Ainsi, du moins, l’explique M. René Ghil.

Comme on le voit, et comme on le verra encore mieux en le lisant, M. René Ghil n’a aucun des défauts du poète. Il ne laisse rien à l’inspiration, à la fantaisie, au charme changeant de la rêverie. Tout dans son œuvre est réglé d’avance, le nombre et le titre des volumes, le sujet et la place des poèmes, peut-être même la quantité de vers de chacun. C’est qu’un poète qui chante la Science se doit d’être clair et sensé, et de bannir de son œuvre toutes les séductions du style et de l’imagination.

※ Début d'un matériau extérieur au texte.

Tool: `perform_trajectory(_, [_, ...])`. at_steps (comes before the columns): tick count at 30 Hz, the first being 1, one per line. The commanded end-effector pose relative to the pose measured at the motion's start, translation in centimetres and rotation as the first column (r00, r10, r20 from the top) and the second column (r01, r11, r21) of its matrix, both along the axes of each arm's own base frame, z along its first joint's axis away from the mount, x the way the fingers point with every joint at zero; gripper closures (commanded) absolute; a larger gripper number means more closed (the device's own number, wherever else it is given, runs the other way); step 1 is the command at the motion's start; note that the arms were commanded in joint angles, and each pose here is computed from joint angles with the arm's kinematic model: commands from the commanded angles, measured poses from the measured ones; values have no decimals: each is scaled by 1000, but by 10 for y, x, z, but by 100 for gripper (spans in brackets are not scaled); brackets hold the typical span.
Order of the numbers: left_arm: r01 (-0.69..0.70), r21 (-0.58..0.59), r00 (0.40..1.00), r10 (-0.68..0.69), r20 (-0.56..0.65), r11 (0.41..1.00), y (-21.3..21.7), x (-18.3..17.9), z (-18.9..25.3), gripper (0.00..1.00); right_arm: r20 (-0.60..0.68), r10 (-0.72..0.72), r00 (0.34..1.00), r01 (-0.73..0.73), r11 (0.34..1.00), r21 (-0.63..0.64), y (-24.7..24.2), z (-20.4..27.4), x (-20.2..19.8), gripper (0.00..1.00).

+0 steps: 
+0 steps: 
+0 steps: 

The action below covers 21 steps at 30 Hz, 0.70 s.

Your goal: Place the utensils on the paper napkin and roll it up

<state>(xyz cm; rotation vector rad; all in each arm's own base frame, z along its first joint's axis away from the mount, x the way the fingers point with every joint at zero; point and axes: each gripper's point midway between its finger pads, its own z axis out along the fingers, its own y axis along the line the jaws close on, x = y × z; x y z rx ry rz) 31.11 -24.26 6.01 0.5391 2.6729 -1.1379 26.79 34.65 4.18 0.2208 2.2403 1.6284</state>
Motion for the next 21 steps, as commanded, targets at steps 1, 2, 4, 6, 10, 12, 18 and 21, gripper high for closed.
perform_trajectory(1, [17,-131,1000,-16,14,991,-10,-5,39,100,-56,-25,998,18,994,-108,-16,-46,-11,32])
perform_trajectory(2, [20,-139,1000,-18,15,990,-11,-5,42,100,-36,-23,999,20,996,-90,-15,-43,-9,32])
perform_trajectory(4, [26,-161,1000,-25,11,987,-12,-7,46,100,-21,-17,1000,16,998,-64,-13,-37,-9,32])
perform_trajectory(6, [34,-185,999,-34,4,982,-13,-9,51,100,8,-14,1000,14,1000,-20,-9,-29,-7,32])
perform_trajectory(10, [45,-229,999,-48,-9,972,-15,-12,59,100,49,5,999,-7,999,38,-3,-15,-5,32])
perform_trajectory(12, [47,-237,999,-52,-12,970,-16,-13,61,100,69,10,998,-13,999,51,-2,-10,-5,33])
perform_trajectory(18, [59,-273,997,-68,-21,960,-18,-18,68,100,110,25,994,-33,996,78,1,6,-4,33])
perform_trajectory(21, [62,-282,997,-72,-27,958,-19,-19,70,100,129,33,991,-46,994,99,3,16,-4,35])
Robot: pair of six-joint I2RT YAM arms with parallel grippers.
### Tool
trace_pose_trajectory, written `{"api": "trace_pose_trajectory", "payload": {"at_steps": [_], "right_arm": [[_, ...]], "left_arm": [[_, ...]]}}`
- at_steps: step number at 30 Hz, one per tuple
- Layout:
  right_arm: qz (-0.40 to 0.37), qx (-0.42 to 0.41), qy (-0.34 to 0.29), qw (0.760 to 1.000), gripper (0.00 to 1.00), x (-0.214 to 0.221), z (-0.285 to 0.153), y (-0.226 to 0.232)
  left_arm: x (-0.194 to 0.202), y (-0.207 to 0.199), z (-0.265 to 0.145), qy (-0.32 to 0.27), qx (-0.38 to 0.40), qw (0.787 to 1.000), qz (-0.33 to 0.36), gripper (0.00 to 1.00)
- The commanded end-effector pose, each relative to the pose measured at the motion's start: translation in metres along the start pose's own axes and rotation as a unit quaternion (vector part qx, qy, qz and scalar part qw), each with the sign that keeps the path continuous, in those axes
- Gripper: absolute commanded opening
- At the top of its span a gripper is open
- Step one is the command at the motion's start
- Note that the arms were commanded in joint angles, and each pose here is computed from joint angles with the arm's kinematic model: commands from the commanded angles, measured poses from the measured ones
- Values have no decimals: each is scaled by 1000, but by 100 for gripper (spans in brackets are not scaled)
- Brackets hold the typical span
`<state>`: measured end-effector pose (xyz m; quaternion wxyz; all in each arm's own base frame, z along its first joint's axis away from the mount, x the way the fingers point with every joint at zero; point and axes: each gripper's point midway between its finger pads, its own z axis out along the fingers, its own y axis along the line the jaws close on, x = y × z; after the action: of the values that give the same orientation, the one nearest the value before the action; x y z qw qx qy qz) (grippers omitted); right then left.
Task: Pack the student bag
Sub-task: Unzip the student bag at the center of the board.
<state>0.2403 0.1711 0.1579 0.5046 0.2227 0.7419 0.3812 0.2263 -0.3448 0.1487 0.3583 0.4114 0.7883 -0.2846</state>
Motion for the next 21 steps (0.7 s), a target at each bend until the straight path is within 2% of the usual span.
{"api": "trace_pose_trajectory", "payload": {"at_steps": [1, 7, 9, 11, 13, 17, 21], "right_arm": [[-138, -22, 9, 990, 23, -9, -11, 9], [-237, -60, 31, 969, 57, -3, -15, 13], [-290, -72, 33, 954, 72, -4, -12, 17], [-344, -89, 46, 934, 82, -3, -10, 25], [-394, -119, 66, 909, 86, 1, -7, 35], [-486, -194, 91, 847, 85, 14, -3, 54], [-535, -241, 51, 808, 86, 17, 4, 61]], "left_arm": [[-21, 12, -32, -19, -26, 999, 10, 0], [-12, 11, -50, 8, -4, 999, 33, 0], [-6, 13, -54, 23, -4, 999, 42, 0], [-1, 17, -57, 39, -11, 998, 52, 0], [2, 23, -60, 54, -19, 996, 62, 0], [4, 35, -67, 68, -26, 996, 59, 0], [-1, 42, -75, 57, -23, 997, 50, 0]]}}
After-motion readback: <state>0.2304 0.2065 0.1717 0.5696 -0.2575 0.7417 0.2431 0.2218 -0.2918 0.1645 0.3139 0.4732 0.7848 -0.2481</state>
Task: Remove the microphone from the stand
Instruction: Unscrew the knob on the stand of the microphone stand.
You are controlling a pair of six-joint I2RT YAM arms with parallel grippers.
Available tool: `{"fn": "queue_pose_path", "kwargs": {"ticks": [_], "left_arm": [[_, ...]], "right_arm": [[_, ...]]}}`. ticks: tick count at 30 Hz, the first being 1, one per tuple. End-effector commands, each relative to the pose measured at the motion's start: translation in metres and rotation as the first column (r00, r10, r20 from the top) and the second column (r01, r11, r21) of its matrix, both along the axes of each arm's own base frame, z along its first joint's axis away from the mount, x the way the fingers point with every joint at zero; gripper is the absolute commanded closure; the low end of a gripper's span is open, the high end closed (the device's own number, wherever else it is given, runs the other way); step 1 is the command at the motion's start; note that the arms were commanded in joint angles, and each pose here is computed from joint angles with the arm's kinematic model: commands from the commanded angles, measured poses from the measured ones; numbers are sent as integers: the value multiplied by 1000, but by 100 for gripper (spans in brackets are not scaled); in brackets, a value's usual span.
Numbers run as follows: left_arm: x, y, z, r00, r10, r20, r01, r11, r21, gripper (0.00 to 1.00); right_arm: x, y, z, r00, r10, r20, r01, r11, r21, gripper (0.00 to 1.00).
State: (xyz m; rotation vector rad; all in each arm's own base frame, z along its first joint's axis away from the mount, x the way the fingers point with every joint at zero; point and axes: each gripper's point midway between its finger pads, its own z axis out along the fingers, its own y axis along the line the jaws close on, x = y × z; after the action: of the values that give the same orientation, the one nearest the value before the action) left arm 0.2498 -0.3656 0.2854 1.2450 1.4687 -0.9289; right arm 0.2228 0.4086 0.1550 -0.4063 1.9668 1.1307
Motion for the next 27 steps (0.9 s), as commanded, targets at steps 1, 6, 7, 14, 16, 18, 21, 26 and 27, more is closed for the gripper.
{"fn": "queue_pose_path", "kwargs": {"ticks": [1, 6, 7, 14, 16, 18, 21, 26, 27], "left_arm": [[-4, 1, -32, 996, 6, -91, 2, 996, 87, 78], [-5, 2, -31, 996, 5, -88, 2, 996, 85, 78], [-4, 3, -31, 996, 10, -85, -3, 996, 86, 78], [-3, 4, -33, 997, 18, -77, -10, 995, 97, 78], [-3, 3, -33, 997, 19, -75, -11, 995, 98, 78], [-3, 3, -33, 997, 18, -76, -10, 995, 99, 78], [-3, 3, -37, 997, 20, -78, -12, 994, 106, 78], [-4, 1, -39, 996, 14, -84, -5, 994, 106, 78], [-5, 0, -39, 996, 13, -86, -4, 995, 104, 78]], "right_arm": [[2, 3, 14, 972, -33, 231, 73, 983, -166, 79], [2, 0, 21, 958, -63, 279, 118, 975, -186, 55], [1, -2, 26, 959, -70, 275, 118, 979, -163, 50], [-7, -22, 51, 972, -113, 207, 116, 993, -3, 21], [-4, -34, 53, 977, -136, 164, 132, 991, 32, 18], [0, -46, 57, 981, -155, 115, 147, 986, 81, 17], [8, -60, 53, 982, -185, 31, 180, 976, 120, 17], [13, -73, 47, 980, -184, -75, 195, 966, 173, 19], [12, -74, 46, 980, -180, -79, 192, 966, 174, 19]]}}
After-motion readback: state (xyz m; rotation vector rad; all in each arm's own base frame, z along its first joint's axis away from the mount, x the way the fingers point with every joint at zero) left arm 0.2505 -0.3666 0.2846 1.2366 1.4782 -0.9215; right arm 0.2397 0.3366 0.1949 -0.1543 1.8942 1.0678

M. René Ghil a collaboré à La Décadence, au Décadent, à La Pléïade, 1re série, au Scapin et à La Vogue, 1re série, 1886 ; — aux Ecrits pour l’Art, 1887-1890 ; — à La Wallonie, 1887, 88 et 89 ; — à la Revue indépendante, 4e série, 1889 ; — à L’Art littéraire, 1894 ; — à La Question sociale, 1897, etc. Il a également fait reparaître, sous sa direction et celle de M. Jean Royère, Les Ecrits pour l’art, pendant une année (1905-1906) Il publie régulièrement, depuis 1904, des études sur la poésie française dans la revue Viessy (la Balance), de Moscou.